Epigenetic regulation of aging(Weiwei Dang, Ph.D.)

发布时间:2015-07-07浏览次数:2904

Title: Epigenetic regulation of aging

Speaker: Weiwei Dang, Ph.D.Assistant Professor, Huffington Center on Aging, Baylor College of Medicine

时间:2015年7月 7日(周二)下午1:30

地点:江湾新校区生科楼B303会议室

 
复旦大学遗传工程国家重点实验室特邀学术报告:

        Dr. Dang received his Bachalor from Peking Universiy and Ph.D. degree in Microbiology, Biochemistry, and Molecular Biology from Southern Illinois University in 2006. He then did postdoctoral training in Dr. Shelley Berger’s laboratory at University of Pennsylvania. In 2013, Dr. Dang was recruited to the Baylor College of Medicine and appointed Assistant Professor in the Huffington Center on Aging and the department of Molecular and Human Genetics. He was also named CPRIT Scholar for Cancer Research by the Cancer Prevention and Research Institute of Texas.

Research Interests:

       My research focuses on how chromatin and epigenetic pathways are involved in regulation of aging and age-related diseases. We use the budding yeast replicative aging as a model to determine how various histone modifications change during aging and how epigenetic regulators regulate longevity through chromatin remodeling. I have also developed an innovative and high throughput longevity screen method based on old cell sorting and barcode sequencing, which will significantly accelerate the discovery of molecular pathways of aging. Stem cell aging and cellular senescence are important processes that contribute to the aging pathology and development of age-associated diseases. As a complement and extension to the yeast replicative aging model, we use mammalian primary cell lines and mesenchymal stem cells (MSC) to study whether the epigenetic pathways identified in model systems are conserved and how they are involved in cellular senescence and adult stem cell aging. In particular, we are interested in how epigenetic changes are playing a role in regulating differentiation capabilities and preferences for MSCs during aging.

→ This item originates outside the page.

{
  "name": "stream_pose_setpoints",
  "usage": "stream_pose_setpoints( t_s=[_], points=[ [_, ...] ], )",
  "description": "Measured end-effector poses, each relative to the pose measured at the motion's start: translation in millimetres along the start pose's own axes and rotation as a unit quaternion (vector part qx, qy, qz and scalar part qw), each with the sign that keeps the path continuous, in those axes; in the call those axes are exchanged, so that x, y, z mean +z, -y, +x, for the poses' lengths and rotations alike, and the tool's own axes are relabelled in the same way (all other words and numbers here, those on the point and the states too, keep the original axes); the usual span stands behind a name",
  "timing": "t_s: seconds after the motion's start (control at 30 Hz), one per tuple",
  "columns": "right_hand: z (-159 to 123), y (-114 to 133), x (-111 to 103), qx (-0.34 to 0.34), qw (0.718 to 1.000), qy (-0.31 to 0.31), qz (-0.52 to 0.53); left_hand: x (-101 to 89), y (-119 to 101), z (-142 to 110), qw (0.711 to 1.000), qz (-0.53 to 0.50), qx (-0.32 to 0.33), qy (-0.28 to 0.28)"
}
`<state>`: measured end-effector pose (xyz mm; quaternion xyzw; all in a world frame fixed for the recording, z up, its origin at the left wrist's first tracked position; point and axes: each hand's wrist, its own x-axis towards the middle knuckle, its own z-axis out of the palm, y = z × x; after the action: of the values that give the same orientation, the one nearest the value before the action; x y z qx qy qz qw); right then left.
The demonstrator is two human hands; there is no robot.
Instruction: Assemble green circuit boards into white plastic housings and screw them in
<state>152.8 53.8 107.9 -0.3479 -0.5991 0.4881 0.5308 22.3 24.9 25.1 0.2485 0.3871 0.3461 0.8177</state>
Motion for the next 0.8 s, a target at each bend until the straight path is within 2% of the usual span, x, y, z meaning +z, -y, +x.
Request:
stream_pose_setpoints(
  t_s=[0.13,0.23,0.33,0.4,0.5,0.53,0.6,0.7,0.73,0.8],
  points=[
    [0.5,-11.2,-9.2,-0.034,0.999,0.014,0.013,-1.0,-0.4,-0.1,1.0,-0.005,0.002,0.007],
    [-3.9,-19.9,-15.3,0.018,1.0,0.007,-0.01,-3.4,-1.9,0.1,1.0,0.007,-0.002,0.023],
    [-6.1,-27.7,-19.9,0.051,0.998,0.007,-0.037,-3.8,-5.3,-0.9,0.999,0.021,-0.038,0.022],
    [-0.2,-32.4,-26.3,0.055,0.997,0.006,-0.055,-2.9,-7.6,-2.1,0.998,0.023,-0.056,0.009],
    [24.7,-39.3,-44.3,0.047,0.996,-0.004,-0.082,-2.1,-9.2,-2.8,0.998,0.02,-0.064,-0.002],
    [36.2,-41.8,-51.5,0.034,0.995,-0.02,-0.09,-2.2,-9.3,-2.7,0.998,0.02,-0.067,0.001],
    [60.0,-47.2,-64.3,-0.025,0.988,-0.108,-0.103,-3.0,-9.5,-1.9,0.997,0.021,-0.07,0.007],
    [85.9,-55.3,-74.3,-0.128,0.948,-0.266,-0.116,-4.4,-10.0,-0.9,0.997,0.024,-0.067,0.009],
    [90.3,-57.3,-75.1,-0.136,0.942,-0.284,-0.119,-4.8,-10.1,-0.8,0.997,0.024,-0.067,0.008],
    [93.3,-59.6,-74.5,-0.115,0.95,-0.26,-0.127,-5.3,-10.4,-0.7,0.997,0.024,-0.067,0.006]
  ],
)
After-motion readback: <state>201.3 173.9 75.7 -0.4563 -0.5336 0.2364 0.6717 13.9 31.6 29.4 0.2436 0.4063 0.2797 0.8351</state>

5 Most Significant Publications:

  1. MC Jo, W Liu, W Dang#, L Qin#. High-throughput analysis of yeast replicative aging using a novel microfluidic system. Proceedings of the National Academy of Sciences of the United States of America. (2015) In press. (# indicates co-corresponding authors.)
  2. P Sen*, W Dang*#, G Donahue, J Dai, J Dorsey, X Cao, W Liu, K Cao, R Perry, JY Lee, J Wagner, B Gregory, M Kaeberlein, BK Kennedy, J Boeke, and SL Berger#. H3K36 methylation promotes longevity by enhancing transcription fidelity. Genes & Development. (2015) In press. (* indicates equal contribution; # indicates co-corresponding authors.)
  3. W Dang, GL Sutphin, J Dorsey, GL Otte, K Cao, R Perry, JJ Wanat, D Saviolaki, CJ Murakami, S Tsuchiyama, B Robison, BD Gregory, M Vermeulen, R Shiekhattar, FB Johnson, BK Kennedy, M Kaeberlein, and SL Berger. Inactivation of yeast Isw2 chromatin remodeling enzyme mimics longevity effect of calorie restriction via induction of genotoxic stress response. Cell Metabolism. (2014) 19: 952-966. PubMed ID: 24814484.
  4. W Dang, KK Steffen, R Perry, J Dorsey, FB Johnson, A Shilatifard, M Kaeberlein, BK Kennedy, and SL Berger. Histone H4 lysine-16 acetylation regulates cellular lifespan. Nature. (2009) 459: 802-807. PubMed ID: 19516333.
  5. W Dang and B Bartholomew. Architecture of the ATP-dependent Chromatin Remodeling Complex ISW2. Molecular and Cellular Biology. (2007) 26: 8306–8317. PubMed ID: 17908792.